Department of Reproductive Health and Research, World Health Organization (WHO), Geneva, Switzerland.
Division of STD Prevention, Centers for Disease Control and Prevention (CDC), Atlanta, GA, USA.
University of Washington, Seattle, WA, USA; Fred Hutchinson Cancer Research Center, Seattle, WA, USA.
Department of Infectious Diseases Epidemiology, Imperial College London, UK.

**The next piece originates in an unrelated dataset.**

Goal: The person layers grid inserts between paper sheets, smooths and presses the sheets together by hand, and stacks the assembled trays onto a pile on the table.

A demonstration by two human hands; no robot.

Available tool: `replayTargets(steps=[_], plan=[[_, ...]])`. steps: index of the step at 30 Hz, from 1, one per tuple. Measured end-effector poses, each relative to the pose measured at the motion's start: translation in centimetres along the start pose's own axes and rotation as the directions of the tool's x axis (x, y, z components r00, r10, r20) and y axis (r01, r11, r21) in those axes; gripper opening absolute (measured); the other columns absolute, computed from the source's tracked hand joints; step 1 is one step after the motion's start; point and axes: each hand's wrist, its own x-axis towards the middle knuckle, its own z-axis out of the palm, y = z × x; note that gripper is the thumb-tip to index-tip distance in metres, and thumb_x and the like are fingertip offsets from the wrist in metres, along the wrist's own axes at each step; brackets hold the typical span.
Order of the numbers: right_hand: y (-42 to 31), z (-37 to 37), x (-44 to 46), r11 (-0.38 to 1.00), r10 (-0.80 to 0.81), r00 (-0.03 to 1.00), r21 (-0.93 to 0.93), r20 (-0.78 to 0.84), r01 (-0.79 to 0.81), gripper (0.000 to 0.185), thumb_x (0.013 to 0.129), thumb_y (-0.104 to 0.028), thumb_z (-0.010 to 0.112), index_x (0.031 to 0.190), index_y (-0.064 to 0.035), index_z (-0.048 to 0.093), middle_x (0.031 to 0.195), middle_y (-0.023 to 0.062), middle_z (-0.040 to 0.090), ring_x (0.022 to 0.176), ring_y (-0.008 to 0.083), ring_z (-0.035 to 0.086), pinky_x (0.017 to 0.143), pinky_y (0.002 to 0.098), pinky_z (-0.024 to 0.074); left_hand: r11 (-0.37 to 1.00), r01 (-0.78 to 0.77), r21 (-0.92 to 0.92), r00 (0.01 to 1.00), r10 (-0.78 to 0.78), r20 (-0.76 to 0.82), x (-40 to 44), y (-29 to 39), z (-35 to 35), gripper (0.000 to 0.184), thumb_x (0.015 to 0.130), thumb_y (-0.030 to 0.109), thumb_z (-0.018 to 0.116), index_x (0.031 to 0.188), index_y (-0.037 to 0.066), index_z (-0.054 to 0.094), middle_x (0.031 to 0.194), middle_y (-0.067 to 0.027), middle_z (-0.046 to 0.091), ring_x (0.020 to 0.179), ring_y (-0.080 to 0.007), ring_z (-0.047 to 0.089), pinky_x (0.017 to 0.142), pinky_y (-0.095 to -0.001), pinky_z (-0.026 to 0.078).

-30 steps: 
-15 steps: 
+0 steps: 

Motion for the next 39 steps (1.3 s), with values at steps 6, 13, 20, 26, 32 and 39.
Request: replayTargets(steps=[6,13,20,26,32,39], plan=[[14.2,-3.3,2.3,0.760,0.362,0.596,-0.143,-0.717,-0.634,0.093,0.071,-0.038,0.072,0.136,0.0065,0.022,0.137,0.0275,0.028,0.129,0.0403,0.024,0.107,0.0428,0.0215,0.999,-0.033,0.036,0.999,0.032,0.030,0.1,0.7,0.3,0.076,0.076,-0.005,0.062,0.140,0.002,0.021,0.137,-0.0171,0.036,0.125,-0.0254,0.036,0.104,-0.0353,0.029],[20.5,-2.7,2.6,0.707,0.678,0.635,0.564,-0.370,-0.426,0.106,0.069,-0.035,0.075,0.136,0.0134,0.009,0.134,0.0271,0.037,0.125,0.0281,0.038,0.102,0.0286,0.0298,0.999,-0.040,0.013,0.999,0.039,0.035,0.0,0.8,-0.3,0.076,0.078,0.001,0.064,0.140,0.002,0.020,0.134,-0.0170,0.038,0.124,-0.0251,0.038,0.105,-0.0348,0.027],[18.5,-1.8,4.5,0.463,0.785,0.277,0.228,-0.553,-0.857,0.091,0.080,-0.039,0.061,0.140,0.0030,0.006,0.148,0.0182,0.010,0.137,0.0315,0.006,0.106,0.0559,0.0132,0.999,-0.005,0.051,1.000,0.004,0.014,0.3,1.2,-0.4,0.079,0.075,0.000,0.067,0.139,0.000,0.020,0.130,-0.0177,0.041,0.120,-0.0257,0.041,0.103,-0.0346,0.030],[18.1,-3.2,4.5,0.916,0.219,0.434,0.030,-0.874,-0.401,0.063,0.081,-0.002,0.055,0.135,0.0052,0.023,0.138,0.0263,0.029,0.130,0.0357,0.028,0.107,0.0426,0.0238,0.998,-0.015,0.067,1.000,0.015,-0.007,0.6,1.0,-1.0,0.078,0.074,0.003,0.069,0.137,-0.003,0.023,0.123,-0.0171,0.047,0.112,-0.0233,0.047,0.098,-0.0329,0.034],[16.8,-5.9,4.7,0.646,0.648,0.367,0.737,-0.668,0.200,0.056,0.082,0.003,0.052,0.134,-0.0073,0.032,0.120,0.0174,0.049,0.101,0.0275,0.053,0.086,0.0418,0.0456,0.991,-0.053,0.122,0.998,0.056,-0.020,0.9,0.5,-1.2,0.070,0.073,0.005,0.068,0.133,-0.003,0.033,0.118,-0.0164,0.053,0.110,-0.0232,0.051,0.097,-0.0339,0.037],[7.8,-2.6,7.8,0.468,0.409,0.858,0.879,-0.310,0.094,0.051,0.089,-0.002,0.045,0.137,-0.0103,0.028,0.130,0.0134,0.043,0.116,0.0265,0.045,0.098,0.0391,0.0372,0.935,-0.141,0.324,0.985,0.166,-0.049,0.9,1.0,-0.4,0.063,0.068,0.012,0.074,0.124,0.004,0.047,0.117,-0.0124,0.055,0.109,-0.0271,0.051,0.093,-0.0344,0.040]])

Development of a vaccine against herpes simplex virus type 2 (HSV-2), a life-long sexually-transmitted infection (STI), would be a major step forward in improving global sexual and reproductive health. In this review, we identified published literature of dynamic mathematical models assessing the impact of either prophylactic or therapeutic HSV-2 vaccination at the population level. We compared each study's model structure and assumptions as well as predicted vaccination impact. We examined possible causes of heterogeneity across model predictions, key gaps, and the implications of these findings for future modelling efforts. Only eight modelling studies have assessed the potential public health impact of HSV-2 vaccination, with the majority focusing on impact of prophylactic vaccines. The studies showed that even an imperfect prophylactic HSV-2 vaccine could have an important public health impact on HSV-2 incidence, and could also impact HIV indirectly in high HIV prevalence settings. Therapeutic vaccines also may provide public health benefits, though they have been explored less extensively. However, there was substantial variation in predicted population-level impact for both types of vaccine, reflecting differences in assumptions between model scenarios. Importantly, many models did not account for heterogeneity in infection rates such as by age, sex and sexual activity. Future modelling work to inform decisions on HSV vaccine development and implementation should consider cost-effectiveness, account for additional HSV-2 sequelae such as neonatal transmission, and model greater heterogeneity in infection rates between individuals, more realistic vaccine deployment, and more thorough sensitivity and uncertainty analyses.